The colour of this soup is so dramatic it’s almost worth making it just for its looks. The texture, too, is beguiling. Fluffy, yet creamy, light and easy to digest, satisfying too, as if glides over your tongue leaving a delicious trail of sweet sour beetroot. The sourness comes from cooking apples and fresh lime but a hint of smoked chipotle, one of the more recent variations on the classic Tabasco, gives the soup a hazy hit of chilli. Like regular borscht, it can be served hot or cold but on balance I think I prefer it hot with a spoonful of lemony crème fraiche and garnish of freshly snipped chives. Beetroot might be available all year round but right now it’s in season. Later in the week I’ll be offering another, completely different beetroot recipe, cooking it with chicken flavoured by freshly ground coriander and lemon. If you think you don’t like beetroot, give these two recipes a try and get ready to change your mind.
Prep: 20 min
Cook: 25 min
1 large garlic clove
500g cooking apples
750ml light chicken or vegetable stock
4 shakes smoked chipotle Tabasco
crème fraiche and chives to serve
Halve, trim and peel the onion. Dice finely. Crack the garlic with your fist, flake away the paper skin and finely chop. Melt the butter in a lidded pan over a medium-low heat and stir in the onion and garlic. Season generously with salt, stir again, cover and leave to cook, giving the occasional stir, while you prepare the apples and beetroot. Squeeze 1 lime into a mixing bowl. Quarter the apples, cut out the core and chop the flesh. Mix into the lime as you go. Trim and peel the beetroots with a potato peeler.

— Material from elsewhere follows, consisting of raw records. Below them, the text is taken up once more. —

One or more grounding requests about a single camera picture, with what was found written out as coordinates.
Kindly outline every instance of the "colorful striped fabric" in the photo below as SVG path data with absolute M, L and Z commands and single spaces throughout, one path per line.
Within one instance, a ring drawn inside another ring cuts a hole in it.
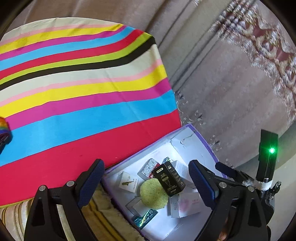
M 55 18 L 0 42 L 0 206 L 114 165 L 180 127 L 154 38 L 107 21 Z

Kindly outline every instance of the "green led indicator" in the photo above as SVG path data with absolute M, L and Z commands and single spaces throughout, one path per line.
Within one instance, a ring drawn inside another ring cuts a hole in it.
M 272 153 L 274 153 L 276 150 L 272 147 L 272 148 L 270 148 L 269 149 L 269 152 L 272 154 Z

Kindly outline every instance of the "black box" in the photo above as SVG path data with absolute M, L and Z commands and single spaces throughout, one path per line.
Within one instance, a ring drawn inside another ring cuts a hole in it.
M 169 161 L 156 167 L 153 170 L 153 174 L 170 197 L 181 192 L 186 186 L 183 179 Z

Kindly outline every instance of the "yellow-green ball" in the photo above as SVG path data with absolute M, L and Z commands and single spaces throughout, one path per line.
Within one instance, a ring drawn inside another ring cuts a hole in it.
M 144 205 L 155 210 L 168 204 L 168 195 L 156 178 L 151 178 L 141 185 L 140 196 Z

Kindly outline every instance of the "silver bolt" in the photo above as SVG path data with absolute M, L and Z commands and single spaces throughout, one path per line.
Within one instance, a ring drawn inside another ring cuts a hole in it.
M 46 186 L 42 185 L 39 187 L 39 191 L 44 191 L 46 189 Z
M 67 186 L 72 187 L 74 185 L 74 183 L 75 183 L 74 181 L 69 181 L 69 182 L 67 182 Z
M 250 192 L 253 192 L 253 191 L 255 191 L 255 188 L 252 187 L 252 186 L 248 186 L 248 190 L 249 190 Z
M 222 188 L 226 188 L 227 187 L 227 184 L 225 182 L 220 182 L 219 183 L 219 186 L 222 187 Z

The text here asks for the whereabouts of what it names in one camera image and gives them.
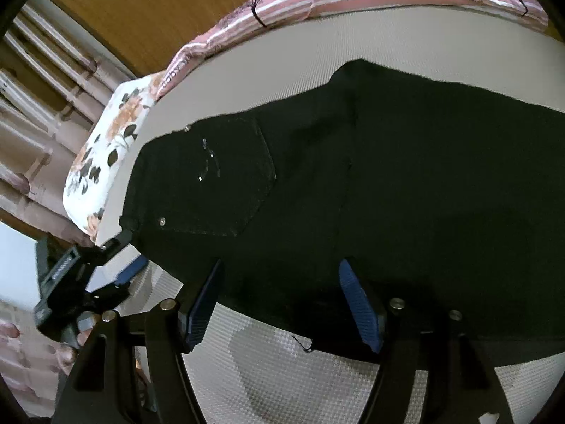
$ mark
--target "metal screw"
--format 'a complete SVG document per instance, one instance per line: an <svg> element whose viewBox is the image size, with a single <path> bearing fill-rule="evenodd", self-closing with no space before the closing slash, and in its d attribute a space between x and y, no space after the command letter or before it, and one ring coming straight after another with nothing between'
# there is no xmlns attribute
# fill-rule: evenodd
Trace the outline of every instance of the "metal screw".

Grate on the large hole of a box grater or using the food processor. By now the onion will be softened but uncoloured. Stir in the apple and beetroot and add the stock. Bring to the boil, establish a steady simmer, cover and cook for about 15 minutes until the apple is fluffy and beetroot tender. Blitz in batches. Return to a clean pan, taste and adjust the seasoning with salt and lime juice. Add the Tabasco, taste again, adding more to taste. Serve with a dollop of crème fraiche and snipped chives.